O homem que se entrega à posse de
estranhos leva uma vida brutalizada, porque vende a alma a um bruto. Ele próprio
não pertence aos estranhos. Pode, portanto, permanecer contra eles,
persuadindo-se do cumprimento de sua missão, comprando-os e forçando-os a ser
alguma coisa que eles, por vontade e acordo próprios, jamais conseguiriam ser.
Depois, esse homem se utiliza das forças do seu ambiente natural, fazendo pressão
para que os estranhos abandonem o próprio. Ou, de conformidade com o que
aconteceu comigo, imita-os tão bem, que eles, espuriamente, passam a imitá-lo
por sua vez. A esta altura, tal homem renuncia ao seu ambiente, e pretende integrar-se
no deles; e as pretensões são ocas, sem valor. Em nenhum dos casos ele realiza
coisas particularmente suas, nem coisa suficientemente limpa para ser sua (sem ideia
de conversão), permitindo que os estranhos manifestem a acção ou a reacção que lhes
apraz, em face do silencioso exemplo.
No
meu caso, o esforço daqueles anos, para viver em trajes árabes, e para imitar a
sua feição mental, roubou-me ao meu eu
inglês, levando-me a considerar o Ocidente e as suas convenções com novos
olhos: e estes destruíram tudo para mim. Ao mesmo tempo, eu não podia vestir,
sinceramente, a pele árabe: tratava-se apenas de uma simulação. Com facilidade
se torna infiel um homem, mas dificilmente pode ele ser convertido a outra fé.
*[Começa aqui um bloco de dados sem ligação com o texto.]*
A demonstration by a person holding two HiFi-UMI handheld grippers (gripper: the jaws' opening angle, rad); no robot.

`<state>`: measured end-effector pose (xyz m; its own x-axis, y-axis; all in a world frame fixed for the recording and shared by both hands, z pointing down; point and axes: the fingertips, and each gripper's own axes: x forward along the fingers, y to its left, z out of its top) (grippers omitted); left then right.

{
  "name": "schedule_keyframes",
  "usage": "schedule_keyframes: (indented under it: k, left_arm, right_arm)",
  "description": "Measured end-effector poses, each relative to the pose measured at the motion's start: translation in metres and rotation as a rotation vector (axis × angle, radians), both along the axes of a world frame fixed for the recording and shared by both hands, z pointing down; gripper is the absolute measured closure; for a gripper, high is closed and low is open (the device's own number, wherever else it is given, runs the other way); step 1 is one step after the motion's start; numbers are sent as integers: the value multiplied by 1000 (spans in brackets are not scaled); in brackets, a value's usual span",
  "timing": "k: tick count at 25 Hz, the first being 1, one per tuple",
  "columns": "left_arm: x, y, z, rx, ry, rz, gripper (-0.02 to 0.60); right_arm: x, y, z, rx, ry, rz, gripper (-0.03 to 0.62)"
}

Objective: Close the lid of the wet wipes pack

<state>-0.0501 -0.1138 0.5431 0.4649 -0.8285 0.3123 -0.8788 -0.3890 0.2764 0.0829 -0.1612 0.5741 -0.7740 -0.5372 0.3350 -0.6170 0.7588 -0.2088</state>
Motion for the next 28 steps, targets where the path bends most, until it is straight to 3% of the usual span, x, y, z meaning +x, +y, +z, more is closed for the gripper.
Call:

Desvencilhei-me de uma forma, sem adoptar a outra, tornando-se qual ataúde de
Mohammed, na nossa lenda, com o resultante sentimento de intensa solidão na
vida, e de estranheza, não relativamente aos outros homens, mas a tudo o que
eles fazem. Tais alheamentos se verificam, por vezes, no ser exausto em virtude
de prolongado esforço físico e de contínuo isolamento. O corpo vagabundeia mecanicamente,
enquanto a mente lúcida o abandona e, situando-se do lado de fora, põe-se a
olhar para dentro dele mesmo, com espírito crítico, desejando saber o que o fútil
traste fez e por quê. Às vezes, estes eus
conversam no vácuo; e então, a loucura se encontra muito perto, como creio que
deve ter estado junto do homem que pôde ver as coisas, a um só tempo, através
dos véus de dois costumes, de duas educações e de dois ambientes». In
T.E. Lawrence, Os Sete Pilares da Sabedoria, 1922, 1926, Publicações
Europa-América, 2004, ISBN 978-972-100-483-2.